National debt hits $32 trillion two weeks after debt ceiling deal
The government can keep borrowing without any limit through 2024
By Peter Kasperowicz FOXBusiness
Sen. Roger Marshall, R-Kan., makes his case why he voted ‘no’ on the debt ceiling deal legislation on ‘Maria Bartiromo’s Wall Street.’ video
Sen. Roger Marshall warns national debt is number one threat to US national security
Sen. Roger Marshall, R-Kan., makes his case why he voted ‘no’ on the debt ceiling deal legislation on ‘Maria Bartiromo’s Wall Street.’
The U.S. national debt hit $32 trillion for the first time ever this week.
Treasury Department data released Friday said federal borrowing crossed the $32 trillion mark on Thursday, less than two weeks after President Biden signed legislation into law that suspended the debt ceiling. That bill, which also included tens of billions in spending cuts demanded by House Republicans, will allow the government to borrow whatever it wants until the end of 2024, when the debt ceiling suspension ends.
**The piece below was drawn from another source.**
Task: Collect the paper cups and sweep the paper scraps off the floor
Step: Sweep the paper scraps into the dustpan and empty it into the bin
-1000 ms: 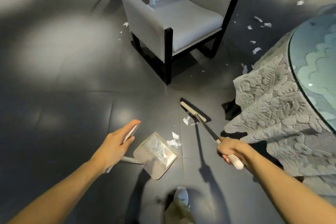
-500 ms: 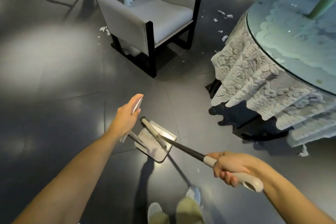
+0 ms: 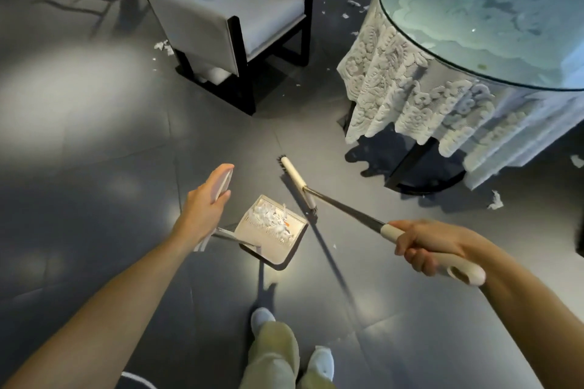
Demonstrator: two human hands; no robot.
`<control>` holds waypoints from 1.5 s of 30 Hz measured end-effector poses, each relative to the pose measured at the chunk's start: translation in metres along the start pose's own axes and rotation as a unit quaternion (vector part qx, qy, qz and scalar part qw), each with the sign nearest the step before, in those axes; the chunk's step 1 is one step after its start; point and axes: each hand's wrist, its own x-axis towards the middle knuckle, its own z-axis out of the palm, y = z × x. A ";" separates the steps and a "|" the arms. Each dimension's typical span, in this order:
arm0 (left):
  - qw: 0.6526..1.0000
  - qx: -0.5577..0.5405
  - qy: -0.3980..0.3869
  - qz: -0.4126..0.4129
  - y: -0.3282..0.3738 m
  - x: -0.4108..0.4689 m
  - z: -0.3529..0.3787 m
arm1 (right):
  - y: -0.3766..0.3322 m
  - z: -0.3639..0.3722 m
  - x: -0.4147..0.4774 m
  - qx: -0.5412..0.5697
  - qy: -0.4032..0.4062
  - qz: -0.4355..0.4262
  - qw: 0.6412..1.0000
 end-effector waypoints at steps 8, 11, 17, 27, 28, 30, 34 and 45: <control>0.996 0.013 -0.079 0.046 -0.008 -0.062 0.014 | 0.086 0.029 0.020 -0.100 0.126 -0.013 0.987; 0.990 0.046 -0.118 0.062 -0.009 -0.064 0.019 | 0.117 0.045 0.036 -0.172 0.168 -0.009 0.971; 0.980 0.060 -0.168 0.094 0.003 -0.077 0.044 | 0.163 0.106 0.044 -0.188 0.123 0.018 0.974; 0.975 0.053 -0.197 0.093 0.013 -0.066 0.036 | 0.116 0.123 -0.026 0.112 -0.057 0.106 0.986; 0.976 0.050 -0.194 0.087 0.010 -0.066 0.031 | 0.111 0.124 -0.032 0.096 -0.050 0.099 0.989; 0.979 0.035 -0.184 0.076 0.005 -0.062 0.020 | 0.098 0.129 -0.042 0.056 -0.035 0.070 0.995; 0.987 -0.016 -0.150 0.060 0.006 -0.039 -0.006 | 0.055 0.138 -0.047 0.003 0.010 0.000 1.000; 0.995 -0.045 -0.011 0.092 0.065 0.120 -0.061 | -0.138 0.116 0.022 -0.063 0.167 -0.204 0.963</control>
When Biden signed the bill into law on June 3, the total national debt stood at $31.47 trillion. On the first business day after the debt ceiling was suspended, federal borrowing jumped nearly $400 billion, reflecting pent-up borrowing needs such as payments to federal worker retirement plans that the Treasury Department delayed in order to avoid breaching the ceiling.
As of Thursday, the national debt stood at $32.04 trillion…….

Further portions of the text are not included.